Vom gelernten Tischler zum routinierten Lkw-Fahrer
Sven setzt zum Endspurt an. Auf der Fahrt zur letzten Station erzählt er, warum er so gerne Lkw fährt. Er war als kleiner Junge regelmäßig bei einem Bekannten auf Touren nach Italien dabei. Gelernt hat er mit der Ausbildung zum Tischler dennoch erst einen anderen Beruf. „Als ich den Gesellenbrief in der Tasche hatte, wollte ich dann doch lieber Lkw fahren“, erzählt er.

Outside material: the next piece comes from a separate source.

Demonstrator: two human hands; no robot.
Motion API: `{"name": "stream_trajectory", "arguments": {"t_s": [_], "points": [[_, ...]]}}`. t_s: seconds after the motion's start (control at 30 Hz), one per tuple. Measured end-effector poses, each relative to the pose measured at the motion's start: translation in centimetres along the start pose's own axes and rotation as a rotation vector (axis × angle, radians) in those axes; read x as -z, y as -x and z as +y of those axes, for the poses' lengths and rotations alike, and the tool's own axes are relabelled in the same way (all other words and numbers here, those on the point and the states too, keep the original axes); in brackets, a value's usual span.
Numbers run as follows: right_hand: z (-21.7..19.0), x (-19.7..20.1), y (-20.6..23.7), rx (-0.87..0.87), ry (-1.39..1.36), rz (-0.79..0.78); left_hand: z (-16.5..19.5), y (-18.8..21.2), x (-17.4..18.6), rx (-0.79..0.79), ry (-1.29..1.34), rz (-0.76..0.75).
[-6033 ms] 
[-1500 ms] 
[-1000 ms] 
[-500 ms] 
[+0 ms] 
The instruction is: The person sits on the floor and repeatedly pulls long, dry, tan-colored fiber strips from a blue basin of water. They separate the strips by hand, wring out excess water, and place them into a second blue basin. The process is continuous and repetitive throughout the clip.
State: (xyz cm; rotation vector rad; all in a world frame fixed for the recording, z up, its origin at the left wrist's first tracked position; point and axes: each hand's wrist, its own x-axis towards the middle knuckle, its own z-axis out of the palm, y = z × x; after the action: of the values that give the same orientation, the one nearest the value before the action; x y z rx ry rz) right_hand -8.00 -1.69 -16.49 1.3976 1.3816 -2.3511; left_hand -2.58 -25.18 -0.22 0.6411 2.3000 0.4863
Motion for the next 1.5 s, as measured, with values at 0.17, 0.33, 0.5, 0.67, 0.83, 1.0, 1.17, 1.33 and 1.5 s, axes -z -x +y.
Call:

Großveranstaltungen wie der Megamarsch bringen ihn auch heute noch dazu, wieder auf Achse zu gehen. „Bei diesen Fahrten in der Eventlogistik musst du dich immer auf Neues einstellen, weil du nie weißt, was kommt“, berichtet er. Allerdings schätzt er auch seinen Schreibtischjob. „Wenn du 20 Jahre fährst, dann bist du immer weg von der Familie“, sagt Sven.
Im kleinen Ort Eichelborn, südöstlich von Erfurt, heißt es inzwischen durchatmen: Die letzte Station ist erreicht. Seine wichtigste Aufgabe beim Megamarsch hat Sven damit erfüllt und alle Stationen rechtzeitig beliefert. Viel Zeit zum Verschnaufen bleibt ihm und seinem Lkw aber nicht. Während die Teilnehmer weiter in Richtung Ziel marschieren, geht es für Sven zurück zur ersten Station. Hier muss er das, was übrig geblieben ist, wieder aufladen. Erst dann darf auch er wohlverdient über die Ziellinie fahren.